Today, however, mobile apps, smart sensors, drones and cloud computing makes precision agriculture possible for farming cooperatives and even small family farms.
Currently, the average Malaysian farmer is 50-years-old so incorporating or adopting new farming technology is challenging, especially as rural youths tend to relocate to urban centres with the promise of employment and a modern lifestyle. This can, and will, add pressure to the volume outputs.
Thus, in order to retain the next generation within the farming industry, the country needs to embrace change in the form of the adoption of technology.
Analytics, especially for small and medium farmers, is starting to emerge as a significant enabler to improve the gains larger enterprises have seen especially in developed counties. The increased access and significantly reduced cost associated with cloud computing has seen a surge in tools and software enabling the smaller farmer to leverage big data analytics.
Developments are facilitating a low-cost entry point for all farmers. These technologies are utilising smartphone capabilities and low-cost sensors and are making analytics an option for most farmers globally by reducing costs from US$1000s to US$100s.
The development of mobile apps with a focus on simplicity and user experience will open up analytics for all.

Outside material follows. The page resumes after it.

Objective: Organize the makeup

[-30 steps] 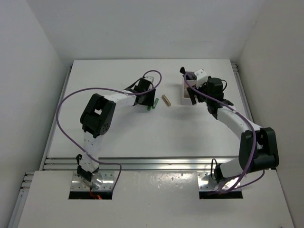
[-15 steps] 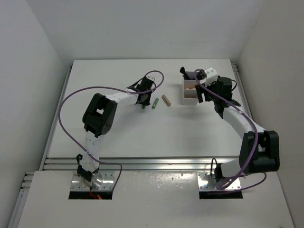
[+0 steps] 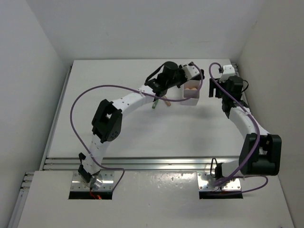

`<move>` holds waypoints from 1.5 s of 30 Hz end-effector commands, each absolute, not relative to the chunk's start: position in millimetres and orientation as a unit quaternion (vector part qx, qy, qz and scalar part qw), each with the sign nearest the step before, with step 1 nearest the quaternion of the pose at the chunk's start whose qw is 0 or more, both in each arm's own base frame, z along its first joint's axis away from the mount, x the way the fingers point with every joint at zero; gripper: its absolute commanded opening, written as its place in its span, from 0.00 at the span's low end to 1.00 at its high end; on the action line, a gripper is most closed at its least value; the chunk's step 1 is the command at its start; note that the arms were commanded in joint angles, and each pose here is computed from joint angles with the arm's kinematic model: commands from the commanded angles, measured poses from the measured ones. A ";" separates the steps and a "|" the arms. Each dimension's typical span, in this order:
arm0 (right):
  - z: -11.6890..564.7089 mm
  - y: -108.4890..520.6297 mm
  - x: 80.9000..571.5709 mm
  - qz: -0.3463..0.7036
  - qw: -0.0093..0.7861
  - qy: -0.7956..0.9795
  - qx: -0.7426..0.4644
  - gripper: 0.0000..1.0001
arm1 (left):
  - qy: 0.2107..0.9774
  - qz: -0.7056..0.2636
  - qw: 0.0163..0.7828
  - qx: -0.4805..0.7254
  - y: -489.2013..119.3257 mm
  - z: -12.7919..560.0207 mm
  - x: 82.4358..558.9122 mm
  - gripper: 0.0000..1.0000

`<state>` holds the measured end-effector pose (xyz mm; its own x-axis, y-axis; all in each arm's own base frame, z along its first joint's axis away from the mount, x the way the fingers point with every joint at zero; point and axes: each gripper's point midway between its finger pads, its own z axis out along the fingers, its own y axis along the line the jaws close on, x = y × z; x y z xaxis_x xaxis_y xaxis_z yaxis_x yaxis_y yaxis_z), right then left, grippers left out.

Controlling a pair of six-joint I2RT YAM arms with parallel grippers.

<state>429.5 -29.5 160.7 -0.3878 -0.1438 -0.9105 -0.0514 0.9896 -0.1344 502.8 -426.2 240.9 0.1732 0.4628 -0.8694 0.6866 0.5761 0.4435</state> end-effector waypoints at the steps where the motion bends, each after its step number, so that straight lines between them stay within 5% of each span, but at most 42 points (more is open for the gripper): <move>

Analytics will be core to driving both improved yields and helping deliver economic benefits for the modern farmer. Productivity will be focused, not on extra manpower (limiting average incomes) but on Data and Technology. Technology should not be perceived as a threat to farmers’ incomes but as the facilitator to grow long term real incomes within the sector.
It is important to acknowledge that most farmers often lack the financial means to adopt such technology at this stage as a result of debt and the relentless value chain politics.
This is where the government can provide an extension of assistance. By expanding favourable financial schemes, the Malaysian government can enable farmers to upgrade and modernise their farms. A learning institution or outsourcing service can also be formed to encourage and help farmers to put smart farming into practice.
IR 4.0 is probably the best platform to drive changes in increasing productivity and support the shift towards an innovation- and knowledge-based economy. These initiatives will allow farms to be more profitable, efficient, safe and environmentally friendly.
The future of precision agriculture in Malaysia and across the world is bright. In this imagined future, next-generation biotechnologies will re-engineer plants and animals. Precision farming will optimise the use of water and pesticides. Global food systems will rely on smart robots, blockchain and the internet of things to manufacture synthetic foods for personalised nutrition.
With a worrying global trend of proliferating commodity prices, water scarcity, population growth and the affluent demanding more consumption and erratic weather conditions amongst the few, a new smart and high-tech era will need to be introduced.
Precision Agriculture, where data and automation can help farmers address the many challenges of the future, will be the way to go.